Improving Retrieval Quality

Introduction

The quality of your RAG system is only as good as its retrieval. If you retrieve irrelevant documents, even the best LLM will produce poor answers. This lesson explores techniques to improve retrieval quality: hybrid search, query expansion, and re-ranking.

These aren't just optimizations—they're often the difference between a useful assistant and a frustrating one.

The Limits of Pure Vector Search

Where Vector Search Falls Short

Vector similarity search is powerful, but it has limitations:

Exact Matches:

Query: "error code 404"
Best semantic match: "Client-side errors and troubleshooting"
Actual need: Document mentioning "404" specifically

Semantic search understands meaning but may miss exact terminology.

Rare Terms:

Query: "configure OIDC provider"
Semantic search: Finds general authentication docs
Missed: The one document that specifically mentions "OIDC"

Rare or technical terms may not be well-represented in embeddings.

Boolean Requirements:

Query: "authentication AND NOT OAuth"
Semantic search: Doesn't understand boolean logic

Users sometimes have specific inclusion/exclusion needs.
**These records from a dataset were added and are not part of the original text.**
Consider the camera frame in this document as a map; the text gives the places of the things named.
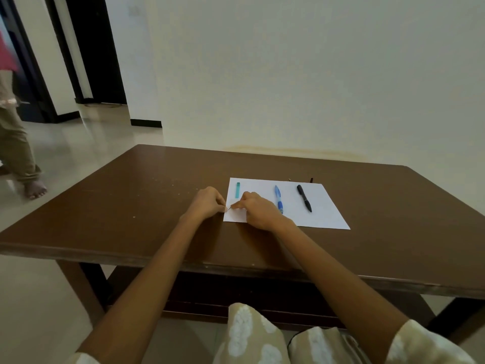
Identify person's beige right sleeve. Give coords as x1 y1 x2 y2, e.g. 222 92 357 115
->
384 319 476 364

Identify person's beige left sleeve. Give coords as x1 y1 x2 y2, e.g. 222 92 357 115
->
64 352 101 364

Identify person's right hand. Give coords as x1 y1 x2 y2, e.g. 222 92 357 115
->
230 191 295 234

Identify person's left hand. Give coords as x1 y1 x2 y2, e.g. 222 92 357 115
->
184 186 227 221

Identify person's left forearm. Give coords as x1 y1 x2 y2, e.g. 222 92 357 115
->
74 213 207 364

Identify black pen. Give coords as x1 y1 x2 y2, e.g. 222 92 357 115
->
297 184 313 213

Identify black door frame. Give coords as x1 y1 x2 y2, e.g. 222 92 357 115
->
43 0 128 106
0 0 81 124

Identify person's right forearm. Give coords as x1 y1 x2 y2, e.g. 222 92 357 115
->
271 219 411 364

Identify person's beige sleeve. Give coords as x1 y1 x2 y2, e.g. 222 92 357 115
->
384 319 476 364
64 352 101 364

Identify person's beige patterned trousers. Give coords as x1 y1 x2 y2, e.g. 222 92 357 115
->
213 302 373 364

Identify brown wooden table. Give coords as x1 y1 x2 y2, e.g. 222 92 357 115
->
0 144 485 345

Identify white paper sheet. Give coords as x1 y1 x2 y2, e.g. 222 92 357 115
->
223 177 351 230

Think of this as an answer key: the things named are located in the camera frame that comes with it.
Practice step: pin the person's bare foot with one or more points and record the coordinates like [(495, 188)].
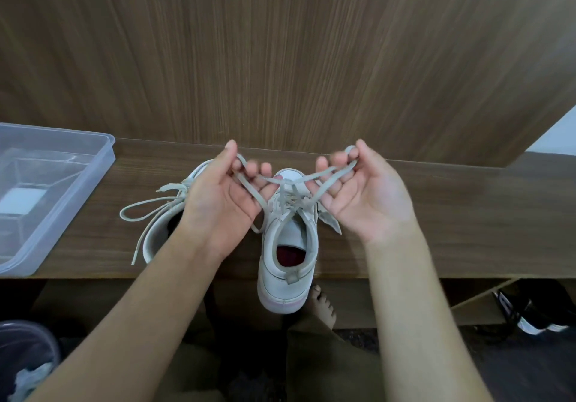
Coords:
[(322, 305)]

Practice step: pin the person's left middle finger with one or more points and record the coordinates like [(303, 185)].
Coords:
[(252, 173)]

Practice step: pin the person's right thumb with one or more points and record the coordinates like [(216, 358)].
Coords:
[(374, 158)]

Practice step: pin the olive trousers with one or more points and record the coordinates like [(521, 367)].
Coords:
[(328, 370)]

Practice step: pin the crumpled white rubbish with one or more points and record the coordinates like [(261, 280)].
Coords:
[(33, 381)]

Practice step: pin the grey shoelace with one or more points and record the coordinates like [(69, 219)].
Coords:
[(172, 187), (282, 197)]

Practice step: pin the white sneaker with pink sole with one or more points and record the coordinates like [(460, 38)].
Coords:
[(288, 293)]

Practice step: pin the grey waste bin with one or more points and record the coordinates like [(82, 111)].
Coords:
[(27, 341)]

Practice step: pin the black and white shoe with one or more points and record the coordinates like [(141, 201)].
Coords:
[(535, 311)]

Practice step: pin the person's left little finger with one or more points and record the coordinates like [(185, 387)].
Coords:
[(274, 188)]

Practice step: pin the person's left forearm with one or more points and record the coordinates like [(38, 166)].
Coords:
[(135, 320)]

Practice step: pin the person's left hand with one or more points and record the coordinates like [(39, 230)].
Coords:
[(211, 208)]

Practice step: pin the person's right hand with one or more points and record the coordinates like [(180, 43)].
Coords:
[(373, 203)]

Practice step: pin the person's right forearm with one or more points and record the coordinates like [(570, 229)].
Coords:
[(418, 320)]

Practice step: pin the person's left thumb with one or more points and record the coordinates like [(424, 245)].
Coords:
[(218, 161)]

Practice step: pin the grey tied shoelace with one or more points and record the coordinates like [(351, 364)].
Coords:
[(172, 187)]

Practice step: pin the clear plastic storage box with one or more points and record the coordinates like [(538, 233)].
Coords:
[(67, 217)]

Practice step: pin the wooden shelf board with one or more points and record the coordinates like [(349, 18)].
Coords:
[(481, 305)]

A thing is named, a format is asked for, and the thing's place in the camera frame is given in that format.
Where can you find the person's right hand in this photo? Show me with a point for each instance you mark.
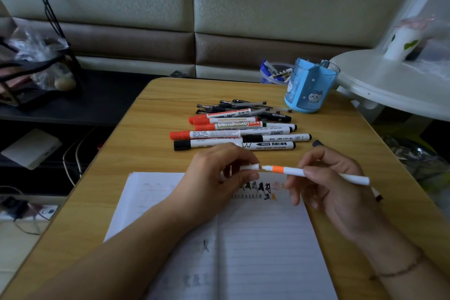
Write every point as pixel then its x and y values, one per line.
pixel 344 201

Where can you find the person's left hand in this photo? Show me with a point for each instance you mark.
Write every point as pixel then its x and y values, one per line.
pixel 207 187

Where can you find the person's left thumb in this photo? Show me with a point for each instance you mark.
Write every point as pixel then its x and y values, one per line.
pixel 249 177

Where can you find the person's right thumb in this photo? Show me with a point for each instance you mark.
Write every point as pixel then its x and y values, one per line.
pixel 318 174

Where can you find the white pen cap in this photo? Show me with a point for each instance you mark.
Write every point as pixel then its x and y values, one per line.
pixel 250 167

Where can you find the white pen with orange band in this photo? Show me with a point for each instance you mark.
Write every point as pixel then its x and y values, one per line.
pixel 355 179

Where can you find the person's right forearm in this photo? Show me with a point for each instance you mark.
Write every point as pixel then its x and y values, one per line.
pixel 432 285

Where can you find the person's left forearm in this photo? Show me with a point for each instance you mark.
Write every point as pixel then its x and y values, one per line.
pixel 123 261

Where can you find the small black cap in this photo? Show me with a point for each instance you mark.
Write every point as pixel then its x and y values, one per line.
pixel 317 143

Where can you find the row of whiteboard markers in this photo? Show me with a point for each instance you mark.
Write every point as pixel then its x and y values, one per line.
pixel 228 133

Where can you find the white pen with dark tip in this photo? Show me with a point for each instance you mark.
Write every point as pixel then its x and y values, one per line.
pixel 378 196

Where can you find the pile of thin black pens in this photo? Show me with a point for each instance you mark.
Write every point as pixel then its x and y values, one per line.
pixel 246 103

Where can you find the open lined notebook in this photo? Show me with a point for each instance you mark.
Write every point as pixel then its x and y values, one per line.
pixel 260 257

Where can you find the blue cartoon pen holder cup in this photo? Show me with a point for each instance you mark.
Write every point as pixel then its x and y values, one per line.
pixel 309 85

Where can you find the shiny plastic bag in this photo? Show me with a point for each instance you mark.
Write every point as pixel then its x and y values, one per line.
pixel 418 162

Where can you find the clear plastic tub of pens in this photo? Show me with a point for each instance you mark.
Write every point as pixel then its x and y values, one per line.
pixel 272 71

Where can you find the white round side table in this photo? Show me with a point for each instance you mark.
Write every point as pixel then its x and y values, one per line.
pixel 397 81

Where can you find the white cup with green leaf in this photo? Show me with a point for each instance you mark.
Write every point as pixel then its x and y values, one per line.
pixel 400 43

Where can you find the black low shelf unit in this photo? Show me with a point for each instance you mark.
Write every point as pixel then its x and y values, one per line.
pixel 105 99

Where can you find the white power strip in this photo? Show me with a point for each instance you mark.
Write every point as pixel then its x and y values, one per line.
pixel 42 212

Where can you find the white flat router box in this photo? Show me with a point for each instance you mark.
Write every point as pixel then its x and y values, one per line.
pixel 30 148

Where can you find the clear crumpled plastic bag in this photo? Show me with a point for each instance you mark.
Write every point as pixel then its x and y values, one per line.
pixel 38 46

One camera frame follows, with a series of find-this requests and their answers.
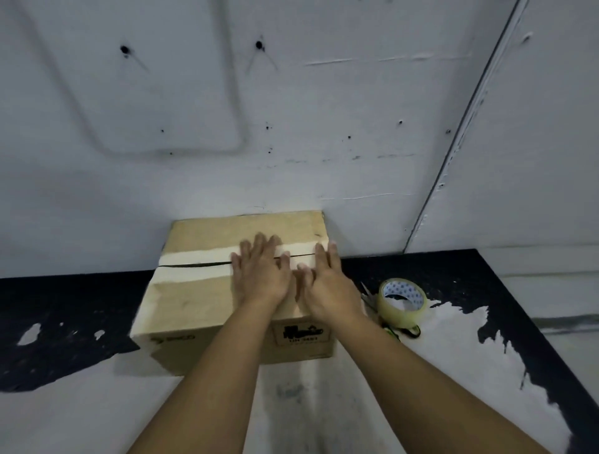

Hybrid Search: The Best of Both Worlds

Combining Vector and Full-Text Search

Hybrid search combines:

Vector similarity: Understands meaning, finds semantically related content
Full-text search (FTS): Matches exact keywords, handles rare terms

PostgreSQL Full-Text Search

Supabase/PostgreSQL has built-in FTS capabilities:

-- Add a full-text search column
ALTER TABLE documents
ADD COLUMN fts_vector tsvector
GENERATED ALWAYS AS (to_tsvector('english', content)) STORED;

-- Index for fast FTS
CREATE INDEX documents_fts_idx ON documents USING gin(fts_vector);

Hybrid Search Function

CREATE OR REPLACE FUNCTION hybrid_search(
  query_text TEXT,
  query_embedding VECTOR(768),
  match_count INT DEFAULT 10,
  full_text_weight FLOAT DEFAULT 0.3,
  semantic_weight FLOAT DEFAULT 0.7
)
RETURNS TABLE (
  id UUID,
  content TEXT,
  source TEXT,
  title TEXT,
  score FLOAT
)
LANGUAGE plpgsql
AS $$
BEGIN
  RETURN QUERY
  WITH semantic_results AS (
    SELECT
      d.id,
      d.content,
      d.source,
      d.title,
      1 - (d.embedding <=> query_embedding) AS semantic_score,
      0::float AS fts_score
    FROM documents d
    ORDER BY d.embedding <=> query_embedding
    LIMIT match_count * 2
  ),
  fts_results AS (
    SELECT
      d.id,
      d.content,
      d.source,
      d.title,
      0::float AS semantic_score,
      ts_rank(d.fts_vector, plainto_tsquery('english', query_text)) AS fts_score
    FROM documents d
    WHERE d.fts_vector @@ plainto_tsquery('english', query_text)
    ORDER BY fts_score DESC
    LIMIT match_count * 2
  ),
  combined AS (
    SELECT
      COALESCE(s.id, f.id) AS id,
      COALESCE(s.content, f.content) AS content,
      COALESCE(s.source, f.source) AS source,
      COALESCE(s.title, f.title) AS title,
      COALESCE(s.semantic_score, 0) AS semantic_score,
      COALESCE(f.fts_score, 0) AS fts_score
    FROM semantic_results s
    FULL OUTER JOIN fts_results f ON s.id = f.id
  )
  SELECT
    c.id,
    c.content,
    c.source,
    c.title,
    (c.semantic_score * semantic_weight + c.fts_score * full_text_weight) AS score
  FROM combined c
  ORDER BY score DESC
  LIMIT match_count;
END;
$$;

Using Hybrid Search

const { data: results } = await supabase.rpc('hybrid_search', {
  query_text: message,
  query_embedding: embedding,
  match_count: 5,
  full_text_weight: 0.3,
  semantic_weight: 0.7
});

When to Adjust Weights

Content Type	Semantic Weight	FTS Weight
Technical docs with jargon	0.5	0.5
Conversational content	0.8	0.2
Code/API references	0.4	0.6
General knowledge	0.7	0.3

Query Expansion

What is Query Expansion?

Query expansion enriches the user's query before retrieval:

Original: "auth setup"
Expanded: "authentication setup, configuration, OAuth, API keys, login"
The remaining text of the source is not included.